Рик тихо затрясся. Со стороны могло показаться, что он рыдает. И он, действительно, едва не плакал. От смеха.
– Но я – мягкий человек. Это вам сказали бы все расстрелянные по моему приказу. Никто из них не мог бы пожаловаться на строгость наказания. Ведь всем известно, что бы сделали с виновным в этой ситуации в войсках Директории. Поэтому Шестьсот Седьмой и сеньорита Агнесса приговариваются административному наказанию – в общей сложности к ста ударам плетью. В интересах дамы потерять сознание при первом же ударе. Тогда остальные достанутся тому, кто этого заслужил больше. Привести приговор в исполнение!
Рик в ярости сжал кулаки.
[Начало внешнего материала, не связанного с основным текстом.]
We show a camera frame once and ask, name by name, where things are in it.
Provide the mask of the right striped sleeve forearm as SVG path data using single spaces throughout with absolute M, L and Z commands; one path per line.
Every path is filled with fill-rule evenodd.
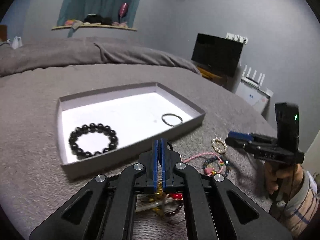
M 312 175 L 309 171 L 303 170 L 303 183 L 299 192 L 289 200 L 286 207 L 284 201 L 276 204 L 276 209 L 284 212 L 280 219 L 281 224 L 291 232 L 293 237 L 298 237 L 311 224 L 319 208 L 317 190 L 317 184 Z

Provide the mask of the person's right hand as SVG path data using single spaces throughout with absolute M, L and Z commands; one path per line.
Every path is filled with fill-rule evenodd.
M 275 170 L 275 164 L 268 161 L 264 163 L 266 190 L 272 195 L 280 189 L 283 200 L 288 202 L 302 188 L 304 181 L 302 166 L 296 164 L 283 170 Z

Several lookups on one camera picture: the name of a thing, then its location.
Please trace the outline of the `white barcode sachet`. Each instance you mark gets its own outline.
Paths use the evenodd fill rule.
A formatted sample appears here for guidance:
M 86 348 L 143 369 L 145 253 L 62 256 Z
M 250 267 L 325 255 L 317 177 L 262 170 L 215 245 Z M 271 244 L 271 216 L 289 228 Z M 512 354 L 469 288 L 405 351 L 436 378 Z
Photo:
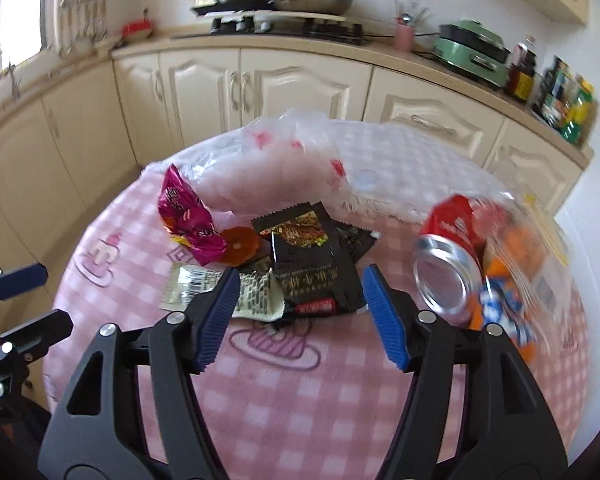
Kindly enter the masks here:
M 221 276 L 221 271 L 193 264 L 173 263 L 163 287 L 159 308 L 165 311 L 184 311 L 195 296 L 214 289 Z M 272 270 L 265 274 L 241 273 L 239 277 L 240 293 L 233 318 L 271 323 L 283 317 L 285 298 Z

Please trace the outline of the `magenta snack wrapper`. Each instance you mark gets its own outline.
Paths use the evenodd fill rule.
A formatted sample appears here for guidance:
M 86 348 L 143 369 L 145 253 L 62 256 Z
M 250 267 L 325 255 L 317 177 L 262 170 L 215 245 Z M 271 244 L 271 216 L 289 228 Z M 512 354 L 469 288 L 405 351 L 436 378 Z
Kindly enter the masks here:
M 216 229 L 211 212 L 175 165 L 164 173 L 157 209 L 172 240 L 187 247 L 198 263 L 206 266 L 220 261 L 227 242 Z

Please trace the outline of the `orange round wrapper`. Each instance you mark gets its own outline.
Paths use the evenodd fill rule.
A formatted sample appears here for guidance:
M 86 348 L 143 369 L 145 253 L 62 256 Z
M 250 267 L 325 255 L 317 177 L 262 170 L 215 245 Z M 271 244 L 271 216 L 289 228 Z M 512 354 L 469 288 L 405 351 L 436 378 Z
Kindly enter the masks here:
M 220 263 L 226 266 L 242 266 L 260 250 L 260 237 L 248 226 L 234 226 L 221 232 L 226 247 Z

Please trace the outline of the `black snack packet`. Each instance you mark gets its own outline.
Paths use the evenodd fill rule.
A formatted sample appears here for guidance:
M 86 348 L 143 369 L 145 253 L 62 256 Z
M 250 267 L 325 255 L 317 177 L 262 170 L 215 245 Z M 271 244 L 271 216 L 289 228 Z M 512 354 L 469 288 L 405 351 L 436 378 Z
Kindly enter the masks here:
M 270 243 L 285 320 L 327 318 L 366 306 L 354 259 L 323 204 L 287 207 L 254 218 L 252 226 Z

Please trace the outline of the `clear plastic bag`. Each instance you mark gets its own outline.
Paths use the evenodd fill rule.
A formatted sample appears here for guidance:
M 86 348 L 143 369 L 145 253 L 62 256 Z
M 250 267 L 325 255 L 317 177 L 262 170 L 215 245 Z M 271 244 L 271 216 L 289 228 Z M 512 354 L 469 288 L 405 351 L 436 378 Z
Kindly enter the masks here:
M 171 162 L 215 211 L 256 216 L 323 202 L 411 220 L 434 200 L 418 173 L 423 145 L 402 127 L 289 112 L 186 148 Z

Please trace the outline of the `cream kitchen cabinets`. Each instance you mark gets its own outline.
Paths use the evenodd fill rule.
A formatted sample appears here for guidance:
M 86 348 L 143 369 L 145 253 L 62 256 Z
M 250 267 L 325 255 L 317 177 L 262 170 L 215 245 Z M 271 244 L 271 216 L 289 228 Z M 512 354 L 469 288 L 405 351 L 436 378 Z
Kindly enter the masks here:
M 62 238 L 140 168 L 292 108 L 398 122 L 486 170 L 511 162 L 550 211 L 593 158 L 504 94 L 386 44 L 147 41 L 60 66 L 0 105 L 0 263 L 56 266 Z

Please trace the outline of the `pink checkered tablecloth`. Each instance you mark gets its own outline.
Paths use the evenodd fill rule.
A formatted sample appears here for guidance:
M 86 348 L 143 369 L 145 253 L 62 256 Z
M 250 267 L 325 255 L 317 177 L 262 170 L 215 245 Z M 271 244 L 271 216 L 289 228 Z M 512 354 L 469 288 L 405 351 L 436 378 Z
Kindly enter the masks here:
M 328 203 L 336 219 L 377 231 L 365 255 L 389 284 L 412 292 L 419 222 L 455 193 L 498 195 L 504 179 L 411 127 L 310 123 L 338 154 L 353 194 Z M 56 405 L 82 353 L 106 323 L 155 324 L 169 272 L 190 253 L 157 211 L 164 162 L 155 162 L 86 229 L 62 277 L 56 307 L 71 336 L 46 356 Z M 218 358 L 194 380 L 204 419 L 234 479 L 370 479 L 384 459 L 411 379 L 388 361 L 368 313 L 274 328 L 230 323 Z

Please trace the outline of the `orange soda can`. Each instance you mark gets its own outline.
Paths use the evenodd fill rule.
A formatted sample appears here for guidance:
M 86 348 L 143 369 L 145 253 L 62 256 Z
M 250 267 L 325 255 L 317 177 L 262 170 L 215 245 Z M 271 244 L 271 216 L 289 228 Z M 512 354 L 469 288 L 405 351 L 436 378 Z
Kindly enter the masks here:
M 489 237 L 482 259 L 482 287 L 470 303 L 469 328 L 498 324 L 527 364 L 534 361 L 542 336 L 530 276 L 539 270 L 543 256 L 541 241 L 528 226 L 509 226 Z

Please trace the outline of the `red soda can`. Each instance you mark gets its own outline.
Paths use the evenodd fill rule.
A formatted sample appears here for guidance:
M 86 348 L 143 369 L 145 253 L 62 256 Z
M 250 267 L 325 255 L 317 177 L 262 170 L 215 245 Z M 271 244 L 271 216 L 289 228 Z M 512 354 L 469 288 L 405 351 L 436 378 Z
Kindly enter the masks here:
M 454 194 L 434 205 L 414 241 L 413 276 L 426 307 L 445 321 L 466 325 L 482 286 L 484 240 L 474 226 L 471 198 Z

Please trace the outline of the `clear yellow plastic wrapper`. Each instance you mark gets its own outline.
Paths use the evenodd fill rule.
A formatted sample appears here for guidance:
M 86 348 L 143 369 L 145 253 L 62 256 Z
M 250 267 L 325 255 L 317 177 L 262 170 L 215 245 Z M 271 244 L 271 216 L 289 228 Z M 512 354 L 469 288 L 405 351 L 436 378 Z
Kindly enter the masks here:
M 521 295 L 559 318 L 570 305 L 570 247 L 562 229 L 532 194 L 506 193 L 503 215 L 490 236 L 494 256 L 512 276 Z

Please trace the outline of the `small black packet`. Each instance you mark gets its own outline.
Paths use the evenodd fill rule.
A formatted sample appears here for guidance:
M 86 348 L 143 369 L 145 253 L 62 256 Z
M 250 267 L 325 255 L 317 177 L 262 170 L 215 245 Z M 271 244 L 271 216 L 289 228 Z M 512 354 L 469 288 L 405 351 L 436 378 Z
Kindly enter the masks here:
M 380 239 L 378 231 L 352 226 L 352 224 L 334 221 L 341 244 L 347 248 L 354 262 L 360 261 L 366 252 Z

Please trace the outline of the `hanging utensil rack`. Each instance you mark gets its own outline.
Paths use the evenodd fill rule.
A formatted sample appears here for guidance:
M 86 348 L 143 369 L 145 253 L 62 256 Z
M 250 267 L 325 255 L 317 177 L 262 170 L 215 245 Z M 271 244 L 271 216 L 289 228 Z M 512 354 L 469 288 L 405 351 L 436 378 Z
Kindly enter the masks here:
M 108 36 L 108 0 L 59 0 L 56 52 L 60 58 L 92 55 Z

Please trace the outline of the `red bowl on counter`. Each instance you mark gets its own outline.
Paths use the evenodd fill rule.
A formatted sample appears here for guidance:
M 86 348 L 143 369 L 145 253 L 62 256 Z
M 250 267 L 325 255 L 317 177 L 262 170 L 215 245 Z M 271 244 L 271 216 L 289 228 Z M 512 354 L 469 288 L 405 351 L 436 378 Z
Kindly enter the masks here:
M 149 17 L 149 9 L 143 8 L 142 17 L 135 21 L 127 22 L 122 26 L 121 37 L 126 44 L 144 41 L 154 32 L 154 21 Z

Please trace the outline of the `green yellow condiment bottle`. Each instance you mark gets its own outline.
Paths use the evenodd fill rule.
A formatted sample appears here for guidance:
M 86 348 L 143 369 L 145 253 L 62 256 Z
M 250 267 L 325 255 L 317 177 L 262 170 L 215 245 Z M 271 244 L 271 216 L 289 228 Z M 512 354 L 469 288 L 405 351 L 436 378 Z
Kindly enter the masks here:
M 576 78 L 577 93 L 570 101 L 567 114 L 560 133 L 570 144 L 577 145 L 580 141 L 583 125 L 588 118 L 588 111 L 593 102 L 594 87 L 582 76 Z

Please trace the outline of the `dark soy sauce bottle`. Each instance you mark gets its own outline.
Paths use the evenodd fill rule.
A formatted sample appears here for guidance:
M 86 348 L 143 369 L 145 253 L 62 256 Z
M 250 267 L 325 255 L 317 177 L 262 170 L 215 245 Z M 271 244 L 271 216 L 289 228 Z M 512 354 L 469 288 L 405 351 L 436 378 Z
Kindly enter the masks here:
M 512 53 L 505 93 L 519 103 L 526 104 L 534 86 L 536 54 L 535 38 L 528 35 L 518 42 Z

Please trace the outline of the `black gas stove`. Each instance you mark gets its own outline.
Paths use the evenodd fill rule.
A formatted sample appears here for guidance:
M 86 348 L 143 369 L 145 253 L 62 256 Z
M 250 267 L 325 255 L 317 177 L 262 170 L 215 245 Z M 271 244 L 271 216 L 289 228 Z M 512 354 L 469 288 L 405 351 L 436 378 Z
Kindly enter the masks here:
M 382 35 L 366 34 L 363 25 L 344 16 L 283 11 L 213 12 L 198 18 L 172 39 L 207 36 L 270 35 L 298 37 L 362 46 Z

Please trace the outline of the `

Но он был бессилен против этой машины, что уже закрутилась и тянет его позорному итогу. Он в ужасе посмотрел на Агнессу. В глазах той появились слезы.
Перед строем, приветливо приподнимая черную шляпу и сдержанно кланяясь стоящему на балконе генералу, неспешно прошествовал доктор Торкис Эшли. Он подошел к приговоренным, пощупал им пульс, заглянул в зрачки Агнессе… Рик краем глаза увидел, как тот что-то незаметно сунул в руку девушке. После этого доктор отошел в сторонку и смиренно присел на скамеечке.
Рика и Агнессу довольно грубо потащили к деревянному брусу, заставили опуститься на колени и принялись приматывать к нему вытянутые руки.
Теперь оба были точно напротив друг друга, и руки их соприкасались, связанные одной грубой пеньковой веревкой…
– Агнесса! – прохрипел Рик и, подавшись вперед, изогнувшись, о плечо с треском сорвал с себя маску, – Я должен был сделать это раньше…
Агнесса смотрела на него, не узнавая по-прежнему. Да и как можно было узнать человека, который дважды прошел через пластическую мясорубку?! Но тут на миг соединились их взгляды. Просто взгляды – безо всяких стекол…
– Ты… – выдохнула Агнесса, – Это ты…
– Да… – эхом отозвался Рик, – Это я…
Секунды хватило, чтобы они, глядя друг другу в глаза, все поняли. Все, что надо было сказать когда-то, что не было сказано и уже, наверное, никогда не будет…
Агнесса быстро сунула в руку Рика маленький предмет.
– Это ампула, – быстро сказала она, – Доктор дал. Разгрызи – и не будешь чувствовать боли…
– А ты?…
– У меня есть…
– Эй, что, черт возьми, происходит?! – прорычали рядом, – Верните ему маску на место!
Маску грубо напялили на лицо, но Рик уже успел взять в рот маленькую стеклянную ампулу. Равнодушно, словно жевать стекло было обычным для него делом, он разгрыз ее и высосал горьковатое содержимое. Стекло он сплюнул прямо в маску. Он глянул на Агнессу. Та улыбалась, улыбалась немного жутковатой сумасшедшей улыбкой обреченного на муки человека.